(Given data begins)

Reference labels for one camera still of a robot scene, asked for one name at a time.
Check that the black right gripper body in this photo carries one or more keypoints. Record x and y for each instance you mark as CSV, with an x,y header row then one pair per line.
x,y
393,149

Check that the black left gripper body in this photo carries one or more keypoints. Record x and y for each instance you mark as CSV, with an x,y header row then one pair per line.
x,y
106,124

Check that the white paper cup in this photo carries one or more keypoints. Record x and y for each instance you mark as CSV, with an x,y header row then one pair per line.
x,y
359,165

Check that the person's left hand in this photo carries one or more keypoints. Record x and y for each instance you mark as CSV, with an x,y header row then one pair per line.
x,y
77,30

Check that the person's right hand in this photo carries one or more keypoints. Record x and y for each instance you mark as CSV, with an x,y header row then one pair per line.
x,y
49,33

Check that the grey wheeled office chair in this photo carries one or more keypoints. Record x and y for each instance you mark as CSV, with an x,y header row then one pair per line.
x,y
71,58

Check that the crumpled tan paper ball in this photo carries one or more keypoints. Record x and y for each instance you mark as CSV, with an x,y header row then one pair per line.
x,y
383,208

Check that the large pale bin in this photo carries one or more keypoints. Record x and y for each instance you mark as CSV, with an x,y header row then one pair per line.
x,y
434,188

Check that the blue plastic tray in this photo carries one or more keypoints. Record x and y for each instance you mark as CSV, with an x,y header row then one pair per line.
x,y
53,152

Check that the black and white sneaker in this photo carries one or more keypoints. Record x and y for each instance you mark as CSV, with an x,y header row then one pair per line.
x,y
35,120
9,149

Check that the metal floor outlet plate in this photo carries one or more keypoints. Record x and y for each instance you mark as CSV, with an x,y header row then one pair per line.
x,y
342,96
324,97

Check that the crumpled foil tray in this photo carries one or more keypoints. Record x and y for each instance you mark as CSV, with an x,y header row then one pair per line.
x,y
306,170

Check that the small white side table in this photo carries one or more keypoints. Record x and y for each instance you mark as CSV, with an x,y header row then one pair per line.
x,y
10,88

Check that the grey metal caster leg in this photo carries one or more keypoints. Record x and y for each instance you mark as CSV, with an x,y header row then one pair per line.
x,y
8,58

(Given data ends)

* _Task goal_
Restate all of the material above exactly as written.

* _Solution to the problem_
Reference labels for one camera still of a robot scene, asked for one name at a time.
Check that the black right gripper body in this photo carries one or more keypoints. Record x and y for each instance you mark as CSV, with an x,y header row then one pair per line.
x,y
393,149

Check that the black left gripper body in this photo carries one or more keypoints. Record x and y for each instance you mark as CSV, with an x,y header row then one pair per line.
x,y
106,124

Check that the white paper cup in this photo carries one or more keypoints. Record x and y for each instance you mark as CSV, with an x,y header row then one pair per line.
x,y
359,165

Check that the person's left hand in this photo carries one or more keypoints. Record x and y for each instance you mark as CSV, with an x,y header row then one pair per line.
x,y
77,30

Check that the person's right hand in this photo carries one or more keypoints. Record x and y for each instance you mark as CSV, with an x,y header row then one pair per line.
x,y
49,33

Check that the grey wheeled office chair in this photo carries one or more keypoints. Record x and y for each instance you mark as CSV, with an x,y header row then one pair per line.
x,y
71,58

Check that the crumpled tan paper ball in this photo carries one or more keypoints. Record x and y for each instance you mark as CSV, with an x,y header row then one pair per line.
x,y
383,208

Check that the large pale bin in this photo carries one or more keypoints. Record x and y for each instance you mark as CSV, with an x,y header row then one pair per line.
x,y
434,188

Check that the blue plastic tray in this photo carries one or more keypoints. Record x and y for each instance you mark as CSV, with an x,y header row then one pair per line.
x,y
53,152

Check that the black and white sneaker in this photo carries one or more keypoints. Record x and y for each instance you mark as CSV, with an x,y header row then one pair per line.
x,y
35,120
9,149

Check that the metal floor outlet plate in this photo carries one or more keypoints. Record x and y for each instance you mark as CSV, with an x,y header row then one pair per line.
x,y
342,96
324,97

Check that the crumpled foil tray in this photo carries one or more keypoints. Record x and y for each instance you mark as CSV, with an x,y header row then one pair per line.
x,y
306,170

Check that the small white side table in this photo carries one or more keypoints. Record x and y for each instance you mark as CSV, with an x,y header row then one pair per line.
x,y
10,88

Check that the grey metal caster leg in this photo carries one or more keypoints. Record x and y for each instance you mark as CSV, with an x,y header row then one pair per line.
x,y
8,58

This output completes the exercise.